Shares of Starwood Property Trust, Inc. (NYSE:STWD) ended Friday session in red amid volatile trading. The shares closed down -0.70 points or -3.04% at $22.33 with 238.05 million shares getting traded. Post opening the session at $23.02 the shares hit an intraday low of $22.30 and an intraday high of $23.02 and the price vacillated in this range throughout the day. The company has a market cap of $5.25 billion and the numbers of outstanding shares have been calculated to be 238.05 million shares.
Starwood Property Trust, Inc. (STWD) on Aug. 4, 2016 announced operating results for the fiscal quarter ended June 30, 2016. The Company’s second quarter 2016 GAAP net income was $111.5 million, or $0.47 per diluted share, and Core Earnings (a non-GAAP financial measure) was $119.9 million, or $0.50 per diluted share.
“We are pleased with our strong performance this quarter, driven by significant contributions from each of our business segments. Despite a volatile market backdrop in the first half of the year, including an uncertain domestic economic and geopolitical environment, we deployed $2.5 billion of capital and continued to source investments with attractive returns and a risk profile consistent with our historical standards. In our seven years as a public company, we have not realized a single credit loss in the $19.0 billion of loans we have originated or acquired. As a testament to our conservative underwriting, our loan portfolio continues to maintain a conservative weighted average LTV of 61.9%, which is down from a peak of 67.8% in 2011 when our loan book was one-third the size it is now. We are particularly pleased with the progress of our equity investments, including those embedded in our loan book, where we continue to expect meaningful appreciation over time,” stated Barry Sternlicht, Chairman and Chief Executive Officer of Starwood Property Trust.
Mr.
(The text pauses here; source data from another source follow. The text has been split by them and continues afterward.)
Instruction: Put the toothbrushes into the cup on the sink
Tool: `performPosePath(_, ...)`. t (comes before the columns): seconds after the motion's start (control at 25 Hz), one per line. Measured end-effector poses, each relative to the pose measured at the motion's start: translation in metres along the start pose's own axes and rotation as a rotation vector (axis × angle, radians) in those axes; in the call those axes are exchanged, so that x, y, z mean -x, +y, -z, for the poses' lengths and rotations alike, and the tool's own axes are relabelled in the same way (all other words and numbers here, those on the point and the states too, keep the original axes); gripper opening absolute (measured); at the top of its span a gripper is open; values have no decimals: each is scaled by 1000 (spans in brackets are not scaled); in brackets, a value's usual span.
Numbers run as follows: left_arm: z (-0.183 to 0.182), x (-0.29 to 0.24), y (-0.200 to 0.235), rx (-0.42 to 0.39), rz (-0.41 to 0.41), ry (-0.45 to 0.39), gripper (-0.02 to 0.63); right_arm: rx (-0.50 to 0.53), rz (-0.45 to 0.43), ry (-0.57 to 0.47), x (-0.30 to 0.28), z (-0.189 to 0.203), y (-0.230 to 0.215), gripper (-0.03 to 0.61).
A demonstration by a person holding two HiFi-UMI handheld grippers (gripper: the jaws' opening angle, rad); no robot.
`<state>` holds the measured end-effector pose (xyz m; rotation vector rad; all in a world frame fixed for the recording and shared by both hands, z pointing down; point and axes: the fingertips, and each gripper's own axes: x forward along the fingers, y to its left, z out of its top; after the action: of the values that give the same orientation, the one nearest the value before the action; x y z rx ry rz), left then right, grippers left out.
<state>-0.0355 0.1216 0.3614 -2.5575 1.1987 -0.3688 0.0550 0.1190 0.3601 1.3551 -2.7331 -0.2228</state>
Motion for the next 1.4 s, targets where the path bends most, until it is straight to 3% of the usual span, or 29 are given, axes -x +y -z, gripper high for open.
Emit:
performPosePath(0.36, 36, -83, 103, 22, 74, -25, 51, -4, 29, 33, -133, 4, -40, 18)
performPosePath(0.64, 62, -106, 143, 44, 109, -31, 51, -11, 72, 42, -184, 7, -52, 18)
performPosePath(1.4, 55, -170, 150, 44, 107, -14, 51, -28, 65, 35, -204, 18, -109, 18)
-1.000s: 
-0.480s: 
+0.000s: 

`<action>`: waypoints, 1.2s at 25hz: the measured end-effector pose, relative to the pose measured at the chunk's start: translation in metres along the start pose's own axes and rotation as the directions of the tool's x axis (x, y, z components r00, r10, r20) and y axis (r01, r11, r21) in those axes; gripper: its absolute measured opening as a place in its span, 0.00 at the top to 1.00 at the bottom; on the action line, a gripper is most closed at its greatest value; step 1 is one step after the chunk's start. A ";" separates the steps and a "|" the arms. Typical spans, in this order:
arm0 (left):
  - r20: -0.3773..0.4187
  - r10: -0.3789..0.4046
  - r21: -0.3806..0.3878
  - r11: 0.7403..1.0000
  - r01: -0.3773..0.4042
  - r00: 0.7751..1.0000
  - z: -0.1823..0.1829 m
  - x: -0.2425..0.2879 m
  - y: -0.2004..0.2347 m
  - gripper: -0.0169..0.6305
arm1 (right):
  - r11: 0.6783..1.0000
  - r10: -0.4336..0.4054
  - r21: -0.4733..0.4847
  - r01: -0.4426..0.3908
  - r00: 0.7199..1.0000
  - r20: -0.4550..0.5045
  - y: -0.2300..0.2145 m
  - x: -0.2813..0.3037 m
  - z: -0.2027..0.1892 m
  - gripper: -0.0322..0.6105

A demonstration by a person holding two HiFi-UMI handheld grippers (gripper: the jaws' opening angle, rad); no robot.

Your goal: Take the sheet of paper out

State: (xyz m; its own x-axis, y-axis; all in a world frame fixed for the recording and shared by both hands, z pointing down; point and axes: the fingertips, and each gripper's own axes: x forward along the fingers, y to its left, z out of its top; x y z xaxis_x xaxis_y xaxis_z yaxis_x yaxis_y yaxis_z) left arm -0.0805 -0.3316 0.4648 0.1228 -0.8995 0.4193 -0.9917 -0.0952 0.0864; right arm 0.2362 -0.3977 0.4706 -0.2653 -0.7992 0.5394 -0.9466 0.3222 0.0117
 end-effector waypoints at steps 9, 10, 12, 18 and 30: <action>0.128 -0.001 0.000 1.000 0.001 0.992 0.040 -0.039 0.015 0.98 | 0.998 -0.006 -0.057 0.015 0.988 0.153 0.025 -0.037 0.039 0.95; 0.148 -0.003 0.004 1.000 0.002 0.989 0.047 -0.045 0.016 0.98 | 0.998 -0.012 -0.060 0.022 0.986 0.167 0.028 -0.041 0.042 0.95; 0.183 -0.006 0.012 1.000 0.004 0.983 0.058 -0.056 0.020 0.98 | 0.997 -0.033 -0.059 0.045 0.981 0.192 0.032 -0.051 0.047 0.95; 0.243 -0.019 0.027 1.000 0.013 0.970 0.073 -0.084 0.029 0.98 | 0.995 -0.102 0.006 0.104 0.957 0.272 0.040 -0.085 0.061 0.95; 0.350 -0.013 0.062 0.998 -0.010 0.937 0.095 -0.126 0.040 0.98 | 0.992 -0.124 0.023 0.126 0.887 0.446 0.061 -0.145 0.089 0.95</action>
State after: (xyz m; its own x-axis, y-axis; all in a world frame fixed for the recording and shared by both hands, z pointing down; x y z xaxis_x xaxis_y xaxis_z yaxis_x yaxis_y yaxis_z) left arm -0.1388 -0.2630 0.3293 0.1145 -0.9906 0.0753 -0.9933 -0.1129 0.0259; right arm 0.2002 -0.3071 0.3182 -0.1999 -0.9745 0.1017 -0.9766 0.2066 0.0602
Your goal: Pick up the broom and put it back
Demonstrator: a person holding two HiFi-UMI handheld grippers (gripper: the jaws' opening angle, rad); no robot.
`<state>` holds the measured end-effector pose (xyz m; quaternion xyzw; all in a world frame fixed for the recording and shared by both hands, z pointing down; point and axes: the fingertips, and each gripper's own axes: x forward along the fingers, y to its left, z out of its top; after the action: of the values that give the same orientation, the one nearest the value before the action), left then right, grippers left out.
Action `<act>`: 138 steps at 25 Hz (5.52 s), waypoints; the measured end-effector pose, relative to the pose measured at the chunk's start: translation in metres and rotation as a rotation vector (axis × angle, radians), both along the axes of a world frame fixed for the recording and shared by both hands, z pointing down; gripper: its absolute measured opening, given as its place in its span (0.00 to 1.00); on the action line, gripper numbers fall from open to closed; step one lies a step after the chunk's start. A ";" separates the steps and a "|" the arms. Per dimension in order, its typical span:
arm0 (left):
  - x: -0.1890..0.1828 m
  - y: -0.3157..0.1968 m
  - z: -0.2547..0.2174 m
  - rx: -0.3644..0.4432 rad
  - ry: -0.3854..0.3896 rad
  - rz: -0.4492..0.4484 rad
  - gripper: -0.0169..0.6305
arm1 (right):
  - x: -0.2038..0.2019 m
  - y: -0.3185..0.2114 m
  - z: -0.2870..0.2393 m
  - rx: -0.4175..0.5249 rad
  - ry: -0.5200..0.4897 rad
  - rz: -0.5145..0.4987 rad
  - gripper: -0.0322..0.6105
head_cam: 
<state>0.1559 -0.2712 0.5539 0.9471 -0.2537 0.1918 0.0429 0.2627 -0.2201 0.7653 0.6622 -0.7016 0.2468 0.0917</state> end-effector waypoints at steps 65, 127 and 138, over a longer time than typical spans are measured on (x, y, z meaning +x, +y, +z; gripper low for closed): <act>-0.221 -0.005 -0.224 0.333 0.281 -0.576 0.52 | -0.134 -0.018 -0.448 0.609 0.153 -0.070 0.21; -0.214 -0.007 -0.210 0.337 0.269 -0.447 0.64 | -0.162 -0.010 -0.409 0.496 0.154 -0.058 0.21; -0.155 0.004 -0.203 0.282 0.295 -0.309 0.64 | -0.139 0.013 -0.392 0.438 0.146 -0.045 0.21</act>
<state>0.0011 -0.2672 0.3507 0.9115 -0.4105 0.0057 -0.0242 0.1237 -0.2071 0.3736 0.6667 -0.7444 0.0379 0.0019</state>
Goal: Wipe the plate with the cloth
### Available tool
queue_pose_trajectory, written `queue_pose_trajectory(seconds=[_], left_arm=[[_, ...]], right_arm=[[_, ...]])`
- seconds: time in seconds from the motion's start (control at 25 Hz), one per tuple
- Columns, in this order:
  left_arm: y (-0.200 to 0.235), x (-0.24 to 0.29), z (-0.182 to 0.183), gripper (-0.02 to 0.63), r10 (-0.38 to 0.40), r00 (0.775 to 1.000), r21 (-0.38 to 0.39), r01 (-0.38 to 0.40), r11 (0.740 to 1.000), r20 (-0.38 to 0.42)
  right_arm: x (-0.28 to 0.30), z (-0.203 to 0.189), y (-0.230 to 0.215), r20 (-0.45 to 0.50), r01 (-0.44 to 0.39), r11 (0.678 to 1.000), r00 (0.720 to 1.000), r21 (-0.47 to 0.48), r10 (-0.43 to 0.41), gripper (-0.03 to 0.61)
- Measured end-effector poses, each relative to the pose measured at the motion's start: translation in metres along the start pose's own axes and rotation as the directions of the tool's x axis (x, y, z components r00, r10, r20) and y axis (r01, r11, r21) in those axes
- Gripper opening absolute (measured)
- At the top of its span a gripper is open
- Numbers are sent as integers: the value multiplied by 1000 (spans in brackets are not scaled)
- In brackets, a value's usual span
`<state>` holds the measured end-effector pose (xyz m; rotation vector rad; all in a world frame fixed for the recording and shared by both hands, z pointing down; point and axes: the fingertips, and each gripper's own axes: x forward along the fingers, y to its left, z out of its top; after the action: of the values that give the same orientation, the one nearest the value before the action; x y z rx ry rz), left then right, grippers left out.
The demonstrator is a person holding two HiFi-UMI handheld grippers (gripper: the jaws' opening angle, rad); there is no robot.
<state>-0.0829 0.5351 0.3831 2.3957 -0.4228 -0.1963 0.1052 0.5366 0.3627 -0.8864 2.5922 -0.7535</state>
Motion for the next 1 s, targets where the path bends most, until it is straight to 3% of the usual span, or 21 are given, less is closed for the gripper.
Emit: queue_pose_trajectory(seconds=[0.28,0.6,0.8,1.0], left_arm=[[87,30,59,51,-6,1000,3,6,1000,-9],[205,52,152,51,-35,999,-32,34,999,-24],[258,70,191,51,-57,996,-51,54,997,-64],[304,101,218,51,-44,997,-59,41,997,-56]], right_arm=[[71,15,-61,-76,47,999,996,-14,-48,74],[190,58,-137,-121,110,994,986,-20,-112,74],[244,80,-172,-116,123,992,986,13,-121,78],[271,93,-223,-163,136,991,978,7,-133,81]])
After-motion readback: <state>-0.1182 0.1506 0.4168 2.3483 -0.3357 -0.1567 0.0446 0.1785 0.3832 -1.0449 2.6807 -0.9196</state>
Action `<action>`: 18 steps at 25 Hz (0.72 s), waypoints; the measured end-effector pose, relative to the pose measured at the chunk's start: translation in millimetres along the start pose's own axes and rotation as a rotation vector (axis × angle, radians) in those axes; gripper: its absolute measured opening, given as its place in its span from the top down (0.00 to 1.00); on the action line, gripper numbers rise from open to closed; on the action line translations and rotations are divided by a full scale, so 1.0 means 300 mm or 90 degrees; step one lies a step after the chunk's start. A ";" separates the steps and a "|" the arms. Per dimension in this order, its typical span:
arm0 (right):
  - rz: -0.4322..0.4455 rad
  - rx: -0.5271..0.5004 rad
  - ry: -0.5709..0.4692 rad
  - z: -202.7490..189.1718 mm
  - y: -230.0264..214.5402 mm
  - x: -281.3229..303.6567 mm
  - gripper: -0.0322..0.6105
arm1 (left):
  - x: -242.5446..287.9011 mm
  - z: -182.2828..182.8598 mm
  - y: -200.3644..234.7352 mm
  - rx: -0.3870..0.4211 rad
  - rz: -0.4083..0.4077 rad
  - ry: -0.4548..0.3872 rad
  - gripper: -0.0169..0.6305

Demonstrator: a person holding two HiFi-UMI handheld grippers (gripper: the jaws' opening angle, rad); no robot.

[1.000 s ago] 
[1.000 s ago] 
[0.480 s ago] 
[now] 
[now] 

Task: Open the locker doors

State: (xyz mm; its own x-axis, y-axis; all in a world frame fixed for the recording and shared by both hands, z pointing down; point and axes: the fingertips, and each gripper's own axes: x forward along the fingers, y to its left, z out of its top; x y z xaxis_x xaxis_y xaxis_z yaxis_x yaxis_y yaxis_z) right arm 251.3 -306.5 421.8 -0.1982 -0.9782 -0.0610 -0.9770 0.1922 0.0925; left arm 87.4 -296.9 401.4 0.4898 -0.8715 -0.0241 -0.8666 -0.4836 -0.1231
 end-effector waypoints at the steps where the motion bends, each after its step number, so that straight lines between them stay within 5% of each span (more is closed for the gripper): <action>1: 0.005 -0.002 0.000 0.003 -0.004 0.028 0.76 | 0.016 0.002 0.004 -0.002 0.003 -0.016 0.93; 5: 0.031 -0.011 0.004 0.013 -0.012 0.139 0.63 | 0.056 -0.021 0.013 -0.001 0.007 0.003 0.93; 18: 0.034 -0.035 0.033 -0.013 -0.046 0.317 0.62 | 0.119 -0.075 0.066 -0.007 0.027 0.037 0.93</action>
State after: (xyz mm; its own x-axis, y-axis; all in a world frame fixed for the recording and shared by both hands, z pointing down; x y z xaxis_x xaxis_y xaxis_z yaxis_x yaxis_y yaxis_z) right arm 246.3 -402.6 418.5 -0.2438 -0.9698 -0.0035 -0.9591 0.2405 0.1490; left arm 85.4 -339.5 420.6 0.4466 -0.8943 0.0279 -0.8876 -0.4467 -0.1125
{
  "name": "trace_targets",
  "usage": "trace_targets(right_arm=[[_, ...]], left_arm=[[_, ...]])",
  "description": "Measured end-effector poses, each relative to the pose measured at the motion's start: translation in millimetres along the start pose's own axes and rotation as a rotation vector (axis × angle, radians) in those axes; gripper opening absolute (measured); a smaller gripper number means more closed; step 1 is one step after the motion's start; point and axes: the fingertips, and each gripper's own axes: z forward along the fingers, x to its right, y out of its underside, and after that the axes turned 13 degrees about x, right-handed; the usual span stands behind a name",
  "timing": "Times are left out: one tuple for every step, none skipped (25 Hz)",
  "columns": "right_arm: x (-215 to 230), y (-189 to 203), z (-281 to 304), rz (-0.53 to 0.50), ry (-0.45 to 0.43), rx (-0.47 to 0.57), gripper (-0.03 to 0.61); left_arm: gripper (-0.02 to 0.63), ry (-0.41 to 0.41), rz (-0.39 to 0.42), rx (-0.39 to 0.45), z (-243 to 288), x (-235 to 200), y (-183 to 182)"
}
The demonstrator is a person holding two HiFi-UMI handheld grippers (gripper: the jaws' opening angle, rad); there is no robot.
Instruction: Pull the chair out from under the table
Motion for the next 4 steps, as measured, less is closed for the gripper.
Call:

Sternlicht continued, “We believe opportunities will remain abundant as recent structural changes in the U.S. and European lending markets are coinciding with increasing levels of commercial real estate debt maturities. Our servicing platform should provide a front row seat to any distress that may occur as those pre-2008 borrowers refinance. Our conservative balance sheet and access to liquidity should allow us to capitalize on these opportunities and any future dislocations in the credit markets. As we have done in the past, we will leverage our global operating platforms across Starwood Property Trust and Starwood Capital Group to source the best risk-adjusted investments for our shareholders in order to generate exceptional returns over the long term.”
Shares of CBL & Associates Properties, Inc. (NYSE:CBL) ended Friday session in red amid volatile trading. The shares closed down -0.86 points or -6.06% at $13.34 with 170.79 million shares getting traded. Post opening the session at $13.89 the shares hit an intraday low of $13.28 and an intraday high of $14.02 and the price vacillated in this range throughout the day. The company has a market cap of $2.13 billion and the numbers of outstanding shares have been calculated to be 170.79 million shares.
On September 2, 2016 CBL & Associates Properties, Inc. (CBL) and affiliates of High Real Estate Group LLC, its 50/50 partner, announced that it closed on the assignment of 100% of the partnership ownership interest in High Pointe Commons in Harrisburg, PA to Unison Realty Partners. High Pointe Commons is a 355,000-square-foot community center anchored by Target and JCPenney. The partnership received total consideration of $33.8 million. Proceeds from the transaction were used to retire existing secured loans aggregating $17.4 million with CBL’s share of net proceeds used to reduce outstanding balances on the Company’s lines of credit.
“This transaction is the latest example of our ability to raise attractively priced capital through dispositions of high-quality community centers,” said Stephen D. Lebovitz, president & CEO. “The excess proceeds from these asset sales furthers our progress reducing leverage, improving our credit metrics and strengthening our balance sheet.”